In the city, the age distribution was 21.0% under 18, 6.9% from 18 to 24, 25.0% from 25 to 44, 27.9% from 45 to 64, and 19.2% who were 65 or older. The median age was 43 years. For every 100 females, there were 93.2 males. For every 100 females age 18 and over, there were 91.5 males.
About 68% of Creve Coeur residents have college degrees; 33% have graduate or professional degrees.
The western portion of Creve Coeur is part of the public Parkway School District. The eastern portion is served by the Ladue School District. Pattonville School District covers a northeast portion of the city limits of Creve Coeur. Public schools in Creve Coeur include Ladue Schools West Campus, Spoede Elementary School (Ladue Schools), Bellerive Elementary School (Parkway District), and Northeast Middle School (Parkway District).

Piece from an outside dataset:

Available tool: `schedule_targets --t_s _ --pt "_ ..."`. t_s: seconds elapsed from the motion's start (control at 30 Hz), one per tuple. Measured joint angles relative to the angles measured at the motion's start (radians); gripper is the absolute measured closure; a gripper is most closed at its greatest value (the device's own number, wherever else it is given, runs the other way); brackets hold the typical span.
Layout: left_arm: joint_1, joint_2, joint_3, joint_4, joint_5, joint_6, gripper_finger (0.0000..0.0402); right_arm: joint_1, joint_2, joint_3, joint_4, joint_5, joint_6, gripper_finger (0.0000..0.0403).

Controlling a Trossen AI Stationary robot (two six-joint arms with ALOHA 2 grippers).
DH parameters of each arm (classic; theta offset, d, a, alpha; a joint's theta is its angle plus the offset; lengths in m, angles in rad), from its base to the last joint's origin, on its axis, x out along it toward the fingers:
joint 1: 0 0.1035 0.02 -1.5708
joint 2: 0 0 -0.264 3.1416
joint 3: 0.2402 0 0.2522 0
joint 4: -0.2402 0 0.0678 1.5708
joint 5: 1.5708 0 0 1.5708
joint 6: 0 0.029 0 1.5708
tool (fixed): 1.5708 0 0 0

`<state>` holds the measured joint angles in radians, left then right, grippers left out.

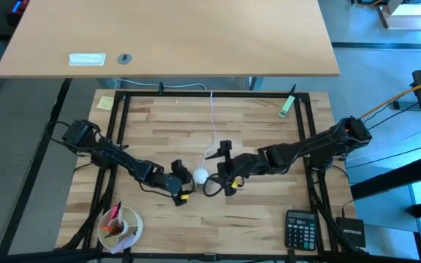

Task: Screw lightbulb
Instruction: Remove the white lightbulb from the silver lamp

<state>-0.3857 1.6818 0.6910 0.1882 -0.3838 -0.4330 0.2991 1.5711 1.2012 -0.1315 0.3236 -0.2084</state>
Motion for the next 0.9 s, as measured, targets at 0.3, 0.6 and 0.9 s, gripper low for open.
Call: schedule_targets --t_s 0.3,0.6,0.9 --pt "-0.003 0.011 0.000 0.058 -0.001 -0.043 0.0098 -0.014 0.000 0.077 -0.101 -0.028 -0.038 0.0084" --pt "-0.005 0.011 -0.057 0.228 -0.047 -0.055 0.0098 -0.019 0.000 0.076 -0.245 -0.128 0.157 0.0084" --pt "0.002 0.105 -0.059 0.305 -0.080 -0.061 0.0098 -0.019 0.030 0.076 -0.199 -0.149 0.254 0.0084"
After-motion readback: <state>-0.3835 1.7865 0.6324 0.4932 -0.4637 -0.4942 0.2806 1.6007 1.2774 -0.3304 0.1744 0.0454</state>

Creve Coeur has a number of parochial elementary and middle schools including Our Lady of the Pillar, Saul Mirowitz Jewish Community School (formerly Solomon Schechter Day School), and St. Monica; and four private high schools (Saint Louis Priory School, De Smet Jesuit, Chaminade College Preparatory School, and Whitfield School). Roman Catholic schools are of the Roman Catholic Archdiocese of St. Louis.
Missouri Baptist University is located within the city of Creve Coeur along with Covenant Theological Seminary.
Health-care facilities in Creve Coeur include Barnes-Jewish West County Hospital, which is home to a satellite facility of the Alvin J. Siteman Cancer Center. Creve Coeur also contains Mercy Hospital St. Louis.
Creve Coeur is recognized as a key node for technology, life and bio sciences, and medical services in the St. Louis region. It is home to Bayer, the Donald Danforth Plant Science Center & the Bio Research and Development Growth Park, all located in the 39 North Agtech Innovation District.
Isle of Capri Casinos moved its headquarters to Creve Coeur from Biloxi, Mississippi, in 2006. The state of Missouri and the city of Creve Coeur had offered Isle of Capri more than $4.2 million in tax incentives. In addition, Correctional Medical Services, Drury Hotels, have their headquarters in Creve Coeur.
Adam's Mark previously had its headquarters in the city.
According to the city's 2011 Comprehensive Annual Financial the top employers in the city are:
According to St. Louis Business Journal Book of Lists 2012, Creve Coeur is home to several leading businesses in the St. Louis region.
Five of the top 15 largest information technology consulting firms in St. Louis are located in Creve Coeur, including the top two:
TEKsystems, Computer Sciences, Daugherty Business Solutions, Volt Workforce Solutions, Bradford & Galt, Envision, and iBridge Solutions
Two of the top 10 largest life science research organizations in St. Louis are located in Creve Coeur:
Bayer and Donald Danforth Plant Science Center
The American Association of Orthodontists has its headquarters in the city.
The City of Creve Coeur maintains six parks with amenities including playgrounds, walking trails, tennis courts, and athletic fields. The City of Creve Coeur also operates the Dielmann Recreation Complex, which includes a 9-hole golf course and ice arena. Creve Coeur Lake Memorial Park is a St. Louis County Park located 3 miles north of the City of Creve Coeur.